_GIVEN INFORMATION_
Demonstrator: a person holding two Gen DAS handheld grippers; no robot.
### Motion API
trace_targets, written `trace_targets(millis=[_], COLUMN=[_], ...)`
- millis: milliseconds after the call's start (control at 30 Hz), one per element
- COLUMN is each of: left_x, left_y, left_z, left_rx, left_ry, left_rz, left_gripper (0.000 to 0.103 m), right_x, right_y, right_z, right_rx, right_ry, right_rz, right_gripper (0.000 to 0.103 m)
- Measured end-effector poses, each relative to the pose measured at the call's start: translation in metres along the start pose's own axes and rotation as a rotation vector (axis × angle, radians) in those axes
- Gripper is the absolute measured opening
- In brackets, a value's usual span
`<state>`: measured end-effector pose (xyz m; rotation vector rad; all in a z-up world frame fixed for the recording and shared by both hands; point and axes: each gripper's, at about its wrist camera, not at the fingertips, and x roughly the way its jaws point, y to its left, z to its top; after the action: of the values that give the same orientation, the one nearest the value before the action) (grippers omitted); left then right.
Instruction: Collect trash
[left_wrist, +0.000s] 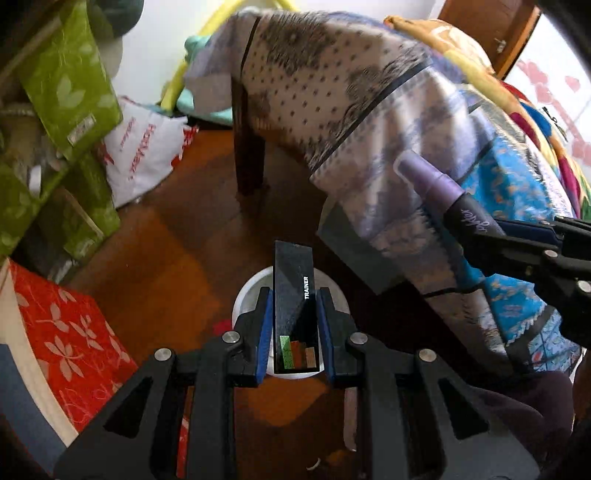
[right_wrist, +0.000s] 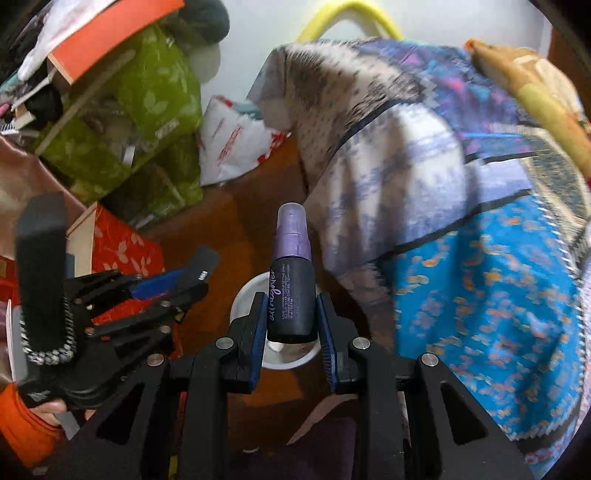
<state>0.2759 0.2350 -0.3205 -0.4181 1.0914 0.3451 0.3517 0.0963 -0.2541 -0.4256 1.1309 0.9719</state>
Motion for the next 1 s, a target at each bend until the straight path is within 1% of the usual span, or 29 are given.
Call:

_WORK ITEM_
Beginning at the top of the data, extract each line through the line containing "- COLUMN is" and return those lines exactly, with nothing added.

_TASK SOLUTION_
Demonstrator: a person holding two Gen DAS handheld grippers; no robot.
### Motion API
trace_targets, written `trace_targets(millis=[_], COLUMN=[_], ...)`
- millis: milliseconds after the call's start (control at 30 Hz), one per element
- COLUMN is each of: left_x, left_y, left_z, left_rx, left_ry, left_rz, left_gripper (0.000 to 0.103 m), right_x, right_y, right_z, right_rx, right_ry, right_rz, right_gripper (0.000 to 0.103 m)

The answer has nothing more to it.